When my babe started having full-body rashes that became flesh-eating it became my main focus to get him better. Day in and day out I stared at his skin, looking for any bits of improvement but mostly seeing signs of further deterioration. I was obsessed with the situation; obsessed with finding a cure for him, a method to make him better.
This full year that my precious newborn suffered became a year of complete stress for me. Doctors told me that stress hormones were getting into my breastmilk and entering into his body causing his skin condition (thankfully I learned this was not the truth). They indicated that if my stress could get under control that his condition would heal. What a thought to wrap your mind around- when the thing that is causing you stress is actually caused by stress!
So, in the worldly doctors’ view if I wasn’t stressed, my baby wouldn’t be sick. But, the sickness of my baby was causing my stress. What was I supposed to do to get rid of the stress? Get rid of the baby? Ummm I think NOT!

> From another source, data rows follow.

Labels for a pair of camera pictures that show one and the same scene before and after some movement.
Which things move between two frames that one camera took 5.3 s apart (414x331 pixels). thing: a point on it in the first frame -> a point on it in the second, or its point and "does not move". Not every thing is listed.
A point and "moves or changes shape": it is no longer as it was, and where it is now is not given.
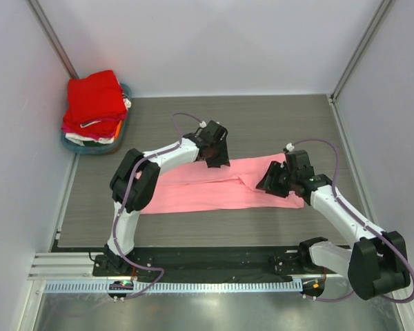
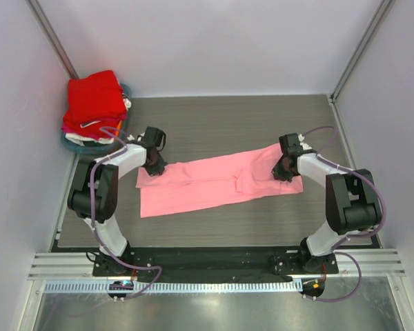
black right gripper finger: [274, 188] -> [286, 168]
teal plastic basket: [110, 147] does not move
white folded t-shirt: [81, 139] does not move
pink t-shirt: [198, 187] moves or changes shape
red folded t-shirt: [95, 104] does not move
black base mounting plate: [207, 264] does not move
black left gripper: [216, 156] -> [155, 165]
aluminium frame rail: [65, 266] does not move
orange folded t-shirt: [117, 130] does not move

Thankfully I eventually learned that this concept of stress was not the reason as to why the baby was sick- he had rare food allergies. However, during this time when I was so focused on getting my son’s skin to heal, my husband once told me, “What do I have to do to get you to stop staring at his skin? Put some mud over your eyes?”
You see, I was walking by sight and not by faith when I should have been waking by faith and not by sight- and my husband knew it.
If we walk by sight in today’s world we will always fail. Sometimes, we need to put mud over our eyes to really see.
Jesus healed the blind man by putting mud on his eyes. I feel that when Jesus took the mud off of that man’s eyes that the man could not only see physically but he could also see by faith.
If only I would have truly walked by faith and not by sight when my boy’s skin was gone- I would have been able to know in my minds eye that by faith I would be kissing his soft and smooth cheeks now (a year later). Stress would have been eliminated if I could have fully believed he was going to heal.
Where do you have unnecessary stress in your life today? What in your life are you looking at with sight?
The numbers in your check book?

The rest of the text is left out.